_Task to carry out_:
With the listing in front of you, retype it exactly.

_Provided material_:

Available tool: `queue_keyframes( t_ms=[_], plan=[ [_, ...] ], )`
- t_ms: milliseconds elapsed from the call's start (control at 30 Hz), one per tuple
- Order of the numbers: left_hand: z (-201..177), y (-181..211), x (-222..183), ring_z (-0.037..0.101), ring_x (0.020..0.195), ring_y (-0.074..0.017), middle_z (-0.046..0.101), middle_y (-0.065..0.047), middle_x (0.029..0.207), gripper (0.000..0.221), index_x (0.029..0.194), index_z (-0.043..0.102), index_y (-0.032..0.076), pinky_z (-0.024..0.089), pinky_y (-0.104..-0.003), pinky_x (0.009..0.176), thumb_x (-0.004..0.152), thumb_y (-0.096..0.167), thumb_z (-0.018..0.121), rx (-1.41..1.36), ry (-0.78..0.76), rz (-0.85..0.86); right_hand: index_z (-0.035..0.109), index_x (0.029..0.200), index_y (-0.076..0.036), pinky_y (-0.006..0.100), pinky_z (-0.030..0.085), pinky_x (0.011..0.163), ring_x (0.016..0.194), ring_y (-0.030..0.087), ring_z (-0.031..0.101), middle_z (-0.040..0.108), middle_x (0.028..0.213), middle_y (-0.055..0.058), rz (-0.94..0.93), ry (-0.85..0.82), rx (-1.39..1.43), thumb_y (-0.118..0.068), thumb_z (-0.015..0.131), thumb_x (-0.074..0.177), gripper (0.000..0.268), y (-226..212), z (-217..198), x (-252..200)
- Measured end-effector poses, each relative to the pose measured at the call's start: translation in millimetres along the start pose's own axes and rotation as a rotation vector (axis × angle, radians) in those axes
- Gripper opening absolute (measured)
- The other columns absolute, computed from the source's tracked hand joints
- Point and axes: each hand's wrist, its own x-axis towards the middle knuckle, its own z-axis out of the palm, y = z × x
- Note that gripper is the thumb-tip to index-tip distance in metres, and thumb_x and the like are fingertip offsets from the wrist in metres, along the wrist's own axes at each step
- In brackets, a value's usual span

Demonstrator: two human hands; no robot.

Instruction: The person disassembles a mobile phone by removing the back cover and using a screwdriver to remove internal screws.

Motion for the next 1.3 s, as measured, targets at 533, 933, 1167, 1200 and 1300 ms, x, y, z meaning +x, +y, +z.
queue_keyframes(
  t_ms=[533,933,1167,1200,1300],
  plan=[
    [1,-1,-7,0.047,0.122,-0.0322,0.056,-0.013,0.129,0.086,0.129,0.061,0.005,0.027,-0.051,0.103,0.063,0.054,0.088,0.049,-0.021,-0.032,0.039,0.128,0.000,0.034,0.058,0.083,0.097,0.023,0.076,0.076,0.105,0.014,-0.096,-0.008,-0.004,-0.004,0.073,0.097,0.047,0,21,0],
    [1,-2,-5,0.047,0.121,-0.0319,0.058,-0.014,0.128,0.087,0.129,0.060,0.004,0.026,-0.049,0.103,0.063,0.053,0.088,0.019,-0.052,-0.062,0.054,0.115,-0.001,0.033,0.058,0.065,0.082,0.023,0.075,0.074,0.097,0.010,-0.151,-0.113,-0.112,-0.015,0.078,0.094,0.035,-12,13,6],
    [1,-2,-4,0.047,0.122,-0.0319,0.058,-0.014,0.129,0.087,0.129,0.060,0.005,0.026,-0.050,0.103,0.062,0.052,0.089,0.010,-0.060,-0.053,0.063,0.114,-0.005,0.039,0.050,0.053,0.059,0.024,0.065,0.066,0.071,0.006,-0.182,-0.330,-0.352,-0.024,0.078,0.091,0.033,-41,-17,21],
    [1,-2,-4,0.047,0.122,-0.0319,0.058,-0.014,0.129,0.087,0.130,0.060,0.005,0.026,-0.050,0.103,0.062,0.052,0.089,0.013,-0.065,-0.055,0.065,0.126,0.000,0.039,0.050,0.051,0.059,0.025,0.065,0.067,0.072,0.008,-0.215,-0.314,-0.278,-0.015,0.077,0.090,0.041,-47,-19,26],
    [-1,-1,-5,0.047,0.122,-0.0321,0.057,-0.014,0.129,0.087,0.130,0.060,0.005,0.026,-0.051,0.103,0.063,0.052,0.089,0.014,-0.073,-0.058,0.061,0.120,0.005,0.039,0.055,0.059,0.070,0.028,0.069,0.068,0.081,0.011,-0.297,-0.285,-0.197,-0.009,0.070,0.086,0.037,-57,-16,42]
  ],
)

_Solved exercise_:
Available tool: `queue_keyframes( t_ms=[_], plan=[ [_, ...] ], )`
- t_ms: milliseconds elapsed from the call's start (control at 30 Hz), one per tuple
- Order of the numbers: left_hand: z (-201..177), y (-181..211), x (-222..183), ring_z (-0.037..0.101), ring_x (0.020..0.195), ring_y (-0.074..0.017), middle_z (-0.046..0.101), middle_y (-0.065..0.047), middle_x (0.029..0.207), gripper (0.000..0.221), index_x (0.029..0.194), index_z (-0.043..0.102), index_y (-0.032..0.076), pinky_z (-0.024..0.089), pinky_y (-0.104..-0.003), pinky_x (0.009..0.176), thumb_x (-0.004..0.152), thumb_y (-0.096..0.167), thumb_z (-0.018..0.121), rx (-1.41..1.36), ry (-0.78..0.76), rz (-0.85..0.86); right_hand: index_z (-0.035..0.109), index_x (0.029..0.200), index_y (-0.076..0.036), pinky_y (-0.006..0.100), pinky_z (-0.030..0.085), pinky_x (0.011..0.163), ring_x (0.016..0.194), ring_y (-0.030..0.087), ring_z (-0.031..0.101), middle_z (-0.040..0.108), middle_x (0.028..0.213), middle_y (-0.055..0.058), rz (-0.94..0.93), ry (-0.85..0.82), rx (-1.39..1.43), thumb_y (-0.118..0.068), thumb_z (-0.015..0.131), thumb_x (-0.074..0.177), gripper (0.000..0.268), y (-226..212), z (-217..198), x (-252..200)
- Measured end-effector poses, each relative to the pose measured at the call's start: translation in millimetres along the start pose's own axes and rotation as a rotation vector (axis × angle, radians) in those axes
- Gripper opening absolute (measured)
- The other columns absolute, computed from the source's tracked hand joints
- Point and axes: each hand's wrist, its own x-axis towards the middle knuckle, its own z-axis out of the palm, y = z × x
- Note that gripper is the thumb-tip to index-tip distance in metres, and thumb_x and the like are fingertip offsets from the wrist in metres, along the wrist's own axes at each step
- In brackets, a value's usual span

Demonstrator: two human hands; no robot.

Instruction: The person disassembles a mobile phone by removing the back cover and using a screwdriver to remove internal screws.

Motion for the next 1.3 s, as measured, targets at 533, 933, 1167, 1200 and 1300 ms, x, y, z meaning +x, +y, +z.
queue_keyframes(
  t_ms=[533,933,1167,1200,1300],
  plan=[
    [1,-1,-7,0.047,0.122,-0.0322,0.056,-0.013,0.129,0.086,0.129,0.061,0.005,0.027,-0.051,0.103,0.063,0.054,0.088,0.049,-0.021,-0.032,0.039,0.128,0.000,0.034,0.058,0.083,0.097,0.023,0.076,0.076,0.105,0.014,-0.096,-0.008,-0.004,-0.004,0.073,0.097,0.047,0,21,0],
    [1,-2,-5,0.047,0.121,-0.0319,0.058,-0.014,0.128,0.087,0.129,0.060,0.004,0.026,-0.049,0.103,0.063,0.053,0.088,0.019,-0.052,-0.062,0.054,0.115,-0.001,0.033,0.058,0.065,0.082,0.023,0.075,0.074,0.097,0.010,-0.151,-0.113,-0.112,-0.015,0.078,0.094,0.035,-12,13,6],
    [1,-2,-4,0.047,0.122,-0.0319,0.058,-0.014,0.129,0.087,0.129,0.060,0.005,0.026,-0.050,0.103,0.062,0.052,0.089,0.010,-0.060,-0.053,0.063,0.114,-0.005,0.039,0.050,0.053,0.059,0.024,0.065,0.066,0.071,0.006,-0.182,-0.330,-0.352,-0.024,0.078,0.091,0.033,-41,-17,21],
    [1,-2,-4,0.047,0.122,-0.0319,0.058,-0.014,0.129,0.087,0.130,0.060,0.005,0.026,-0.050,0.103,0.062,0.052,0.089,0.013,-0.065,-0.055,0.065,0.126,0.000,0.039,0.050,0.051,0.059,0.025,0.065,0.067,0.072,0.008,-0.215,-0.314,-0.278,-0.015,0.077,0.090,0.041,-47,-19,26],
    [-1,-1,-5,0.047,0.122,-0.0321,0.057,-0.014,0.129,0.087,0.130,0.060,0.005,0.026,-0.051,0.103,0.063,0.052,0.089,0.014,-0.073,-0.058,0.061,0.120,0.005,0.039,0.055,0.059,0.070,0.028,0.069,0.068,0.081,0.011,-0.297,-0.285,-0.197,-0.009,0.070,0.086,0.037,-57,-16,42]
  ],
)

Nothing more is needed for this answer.